**PROBLEM**
Range to output from the entries below: the line containing "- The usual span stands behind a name" through the line containing "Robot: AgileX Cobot". Set it down exactly, ends included, nothing else.

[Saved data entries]

☆ ☆ ☆ ☆ ☆ ☆ ☆

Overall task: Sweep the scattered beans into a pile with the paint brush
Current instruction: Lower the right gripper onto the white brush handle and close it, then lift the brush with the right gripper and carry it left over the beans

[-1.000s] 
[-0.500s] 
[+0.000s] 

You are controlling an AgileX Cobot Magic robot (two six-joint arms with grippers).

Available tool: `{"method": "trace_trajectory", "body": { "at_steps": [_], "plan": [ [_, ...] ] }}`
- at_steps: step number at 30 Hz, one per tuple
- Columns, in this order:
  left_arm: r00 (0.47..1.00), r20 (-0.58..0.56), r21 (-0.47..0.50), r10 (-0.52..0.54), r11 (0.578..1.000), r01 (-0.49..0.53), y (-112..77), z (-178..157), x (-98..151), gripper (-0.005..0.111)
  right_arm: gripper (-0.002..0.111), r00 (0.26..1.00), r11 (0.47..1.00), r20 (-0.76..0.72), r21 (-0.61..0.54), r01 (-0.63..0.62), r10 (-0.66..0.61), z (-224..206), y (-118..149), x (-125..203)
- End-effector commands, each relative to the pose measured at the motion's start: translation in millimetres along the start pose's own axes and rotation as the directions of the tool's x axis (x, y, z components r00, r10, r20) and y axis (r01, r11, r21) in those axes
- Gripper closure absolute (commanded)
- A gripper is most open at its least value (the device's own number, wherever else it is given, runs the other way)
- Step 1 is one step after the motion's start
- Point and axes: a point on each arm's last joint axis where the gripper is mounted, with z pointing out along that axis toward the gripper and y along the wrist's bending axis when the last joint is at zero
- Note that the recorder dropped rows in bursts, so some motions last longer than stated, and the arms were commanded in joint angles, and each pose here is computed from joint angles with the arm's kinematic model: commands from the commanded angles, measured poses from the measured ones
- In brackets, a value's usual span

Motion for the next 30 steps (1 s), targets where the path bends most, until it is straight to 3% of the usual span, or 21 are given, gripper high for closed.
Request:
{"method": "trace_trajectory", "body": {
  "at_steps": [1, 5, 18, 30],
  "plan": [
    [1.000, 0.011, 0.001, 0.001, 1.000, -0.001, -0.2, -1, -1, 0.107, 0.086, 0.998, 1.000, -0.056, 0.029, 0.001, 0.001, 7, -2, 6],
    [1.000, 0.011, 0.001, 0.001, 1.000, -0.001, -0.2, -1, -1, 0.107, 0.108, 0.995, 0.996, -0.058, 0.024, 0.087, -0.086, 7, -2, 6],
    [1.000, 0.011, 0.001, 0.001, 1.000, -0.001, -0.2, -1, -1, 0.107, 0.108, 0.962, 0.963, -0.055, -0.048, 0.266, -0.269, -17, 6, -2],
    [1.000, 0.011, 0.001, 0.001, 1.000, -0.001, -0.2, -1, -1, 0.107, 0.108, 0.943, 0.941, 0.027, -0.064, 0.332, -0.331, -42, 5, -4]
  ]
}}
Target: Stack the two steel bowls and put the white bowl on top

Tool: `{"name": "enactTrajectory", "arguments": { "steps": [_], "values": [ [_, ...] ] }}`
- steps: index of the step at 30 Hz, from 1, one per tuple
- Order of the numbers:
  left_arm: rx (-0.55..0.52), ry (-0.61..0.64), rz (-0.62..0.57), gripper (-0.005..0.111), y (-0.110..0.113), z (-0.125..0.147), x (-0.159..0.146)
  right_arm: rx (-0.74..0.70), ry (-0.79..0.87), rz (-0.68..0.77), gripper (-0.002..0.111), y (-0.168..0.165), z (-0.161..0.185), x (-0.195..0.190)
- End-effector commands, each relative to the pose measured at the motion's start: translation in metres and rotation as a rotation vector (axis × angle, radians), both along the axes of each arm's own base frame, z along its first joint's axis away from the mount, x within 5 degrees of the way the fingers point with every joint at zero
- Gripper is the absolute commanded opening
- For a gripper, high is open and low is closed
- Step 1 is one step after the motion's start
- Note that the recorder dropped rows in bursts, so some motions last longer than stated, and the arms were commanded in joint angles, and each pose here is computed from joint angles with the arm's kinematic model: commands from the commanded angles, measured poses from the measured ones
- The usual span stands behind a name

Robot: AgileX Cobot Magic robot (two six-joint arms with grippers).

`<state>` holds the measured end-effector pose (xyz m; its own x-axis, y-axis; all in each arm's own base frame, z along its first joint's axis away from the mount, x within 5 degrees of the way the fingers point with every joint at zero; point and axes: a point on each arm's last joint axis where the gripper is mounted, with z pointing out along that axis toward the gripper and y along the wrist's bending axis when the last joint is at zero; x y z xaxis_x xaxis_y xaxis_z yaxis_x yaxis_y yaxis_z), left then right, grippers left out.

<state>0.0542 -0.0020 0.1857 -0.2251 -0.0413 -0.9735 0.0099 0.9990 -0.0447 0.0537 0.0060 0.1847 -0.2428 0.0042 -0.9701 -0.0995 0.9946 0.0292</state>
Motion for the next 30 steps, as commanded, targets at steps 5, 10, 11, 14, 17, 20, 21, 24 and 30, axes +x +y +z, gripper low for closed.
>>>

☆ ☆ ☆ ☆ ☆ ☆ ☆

**THE ANSWER**
- The usual span stands behind a name

Robot: AgileX Cobot Magic robot (two six-joint arms with grippers).

The exercise requires nothing else.